The Image World

Brian Cleeve 2001

 

It seems strange, even perverse, to call our physical, tangible world the “Image World”, while the spirit world is to be known as the “Real World”. Surely it should be the other way round? But our world lies between the two extremes, of Heaven and Hell. The Real World is Hell, with its many levels and dimensions, and it is Real because evil makes it so.

In our world idealists are frequently told to see the world as it really is, with its miseries, wars, famines, diseases, cruelties. In other words to see those aspects of our world that belong to Hell, that are ruled by evil. But the idealist sees our world as an image, or containing images of Heaven; our world’s beauty, that evil is fast destroying with man’s greed as evil’s instrument.

That destruction is also an image, the image of the victory of evil over good, darkness over light. Evil has an image in its collective mind of that tremendous victory, the defeat of God, the triumph of darkness. An image of all Creation becoming “Real”; even the stars, the galaxies dying, vanishing into ever growing black holes that swallow light. And our world becoming a desert, in which nothing lives, frozen beneath a dead and darkened sun.

This “war of evil against God” takes place within us, as well as in the external universe. Within each of us there are the two worlds, the idealistic image, and the “reality” of evil. If we are ever indiscreet enough to give voice to idealism, someone will be sure to tell us to recognise that reality and to accept that it is reality; that this world is an evil place, always has been and always will be.

Beauty is a childish dream that we should discard as we grow up. Reality is cruelty, not kindness; lust, not love. Man is a brutal animal born to eat or be eaten in the jungle of real life. There is no after life, no loving God. If there is a God, he is a monster of cruelty. Look at the Holocaust, at the suffering of children, the greed of international business.
“Get real!”

This reality has always existed, although it has been argued that our time is even worse than previous times. But the image also exists and it is far greater, far more significant than the evil reality. Good is always greater than evil, as light is always greater then darkness. Our world, that aspect of it that is free of evil, is an image. Of God. Of Beauty. Of Goodness. Of Life and Light.
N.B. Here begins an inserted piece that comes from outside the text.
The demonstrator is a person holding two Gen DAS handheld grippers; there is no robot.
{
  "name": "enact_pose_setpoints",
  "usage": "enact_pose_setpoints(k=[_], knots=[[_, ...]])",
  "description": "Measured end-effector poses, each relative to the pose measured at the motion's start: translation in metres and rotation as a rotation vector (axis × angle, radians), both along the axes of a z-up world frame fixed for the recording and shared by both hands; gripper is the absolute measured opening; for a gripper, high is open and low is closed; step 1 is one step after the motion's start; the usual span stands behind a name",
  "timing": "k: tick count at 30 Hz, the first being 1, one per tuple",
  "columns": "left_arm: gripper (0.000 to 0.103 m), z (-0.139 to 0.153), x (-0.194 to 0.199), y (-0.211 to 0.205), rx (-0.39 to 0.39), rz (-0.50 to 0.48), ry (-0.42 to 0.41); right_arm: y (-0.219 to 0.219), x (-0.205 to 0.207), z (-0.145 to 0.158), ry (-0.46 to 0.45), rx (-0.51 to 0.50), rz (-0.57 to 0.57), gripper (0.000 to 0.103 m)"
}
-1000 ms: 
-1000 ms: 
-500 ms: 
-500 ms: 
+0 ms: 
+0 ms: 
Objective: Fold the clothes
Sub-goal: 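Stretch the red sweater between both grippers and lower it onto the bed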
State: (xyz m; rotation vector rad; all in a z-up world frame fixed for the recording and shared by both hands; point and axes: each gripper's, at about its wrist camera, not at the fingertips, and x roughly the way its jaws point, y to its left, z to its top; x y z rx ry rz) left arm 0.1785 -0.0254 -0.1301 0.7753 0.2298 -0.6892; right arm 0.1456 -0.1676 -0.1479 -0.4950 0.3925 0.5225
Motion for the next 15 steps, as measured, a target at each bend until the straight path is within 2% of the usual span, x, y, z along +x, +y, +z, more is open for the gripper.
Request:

Each of us who strives to see and grasp such an image may have a different one in our mind’s eye, just as a dozen chefs will have a dozen different visions of the perfect banquet. But what we are all seeking to visualise and understand is Heaven. There will of course be those who in their idea of Heaven, despise and reject earthly beauty in favour of absolute abstraction, removed from every trace of physical perfection.
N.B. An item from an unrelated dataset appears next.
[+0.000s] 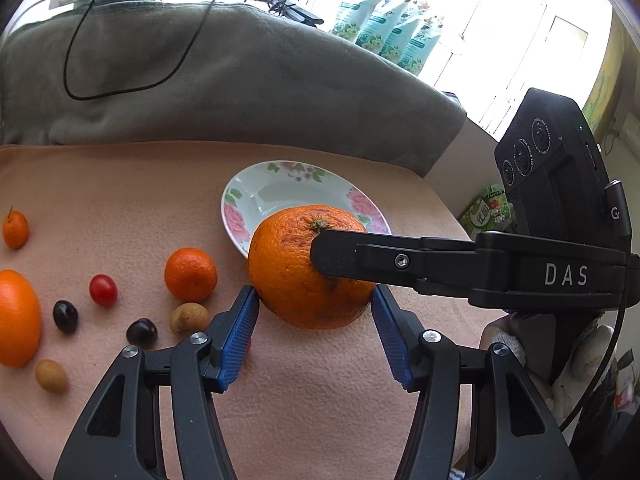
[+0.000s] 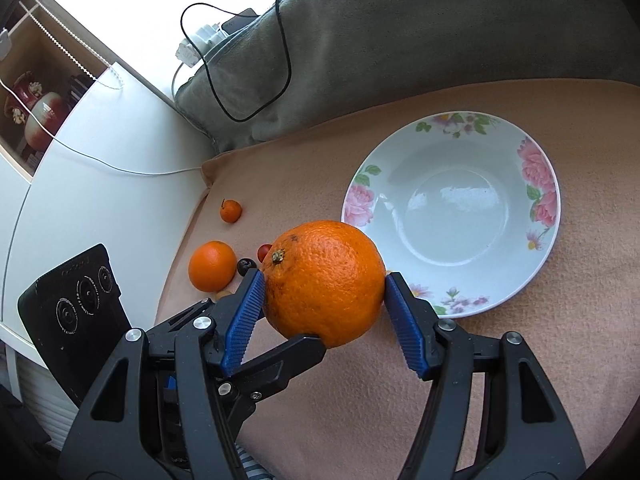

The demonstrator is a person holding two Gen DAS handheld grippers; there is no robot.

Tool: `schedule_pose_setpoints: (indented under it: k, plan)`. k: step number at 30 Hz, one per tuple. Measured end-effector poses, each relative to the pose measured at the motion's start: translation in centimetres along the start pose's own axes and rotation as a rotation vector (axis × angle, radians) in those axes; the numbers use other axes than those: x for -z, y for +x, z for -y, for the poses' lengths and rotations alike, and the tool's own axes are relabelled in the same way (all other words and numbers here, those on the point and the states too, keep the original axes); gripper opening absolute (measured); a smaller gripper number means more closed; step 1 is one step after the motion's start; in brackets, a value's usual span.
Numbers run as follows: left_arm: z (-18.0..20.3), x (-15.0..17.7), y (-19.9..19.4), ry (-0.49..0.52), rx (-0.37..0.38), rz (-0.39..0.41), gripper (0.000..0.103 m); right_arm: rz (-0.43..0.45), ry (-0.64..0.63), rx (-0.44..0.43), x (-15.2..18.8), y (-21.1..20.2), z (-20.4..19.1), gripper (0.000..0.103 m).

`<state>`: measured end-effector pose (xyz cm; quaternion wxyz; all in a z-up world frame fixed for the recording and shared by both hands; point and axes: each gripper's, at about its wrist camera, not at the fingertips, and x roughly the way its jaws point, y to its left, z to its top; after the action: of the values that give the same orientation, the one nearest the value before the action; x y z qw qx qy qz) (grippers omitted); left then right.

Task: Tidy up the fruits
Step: 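Carry the orange with the left tool into the white bowl and release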

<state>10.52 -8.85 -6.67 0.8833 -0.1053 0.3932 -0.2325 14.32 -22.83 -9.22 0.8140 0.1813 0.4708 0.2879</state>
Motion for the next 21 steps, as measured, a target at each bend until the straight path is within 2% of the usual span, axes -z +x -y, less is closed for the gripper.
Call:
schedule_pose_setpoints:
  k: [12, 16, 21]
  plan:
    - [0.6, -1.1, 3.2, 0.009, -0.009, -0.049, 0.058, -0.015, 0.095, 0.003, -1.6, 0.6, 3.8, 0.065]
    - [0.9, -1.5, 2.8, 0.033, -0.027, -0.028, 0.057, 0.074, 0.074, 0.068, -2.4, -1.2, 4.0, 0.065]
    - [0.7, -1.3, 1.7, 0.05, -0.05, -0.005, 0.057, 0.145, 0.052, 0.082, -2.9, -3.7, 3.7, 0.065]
They may be right. There may be no flowers in Heaven, no sunsets, no trees, no mountain valleys, no golden sands fringing “wine dark seas”. No equivalent of the beauty of a kitten, the charm of a puppy, the grace of a young woman dancing, the sound of a perfect voice singing in praise of God. God may be invisible, unknowable. It may be childish to expect or hope otherwise.

But whatever your idea of Heaven, the beauty of this world must surely provide the image from which your idea grows. God made this world, and however far evil has succeeded in destroying its beauty, that beauty must be an image of God and for that reason, it is right to call it the Image World.

Does that image exist elsewhere, beyond this world? A world of perfect beauty, the true Heaven? Or an ante-chamber to Heaven? Surely that at least, an ante-chamber of pure joy, before the saint goes deeper into the Infinite Beauty of God.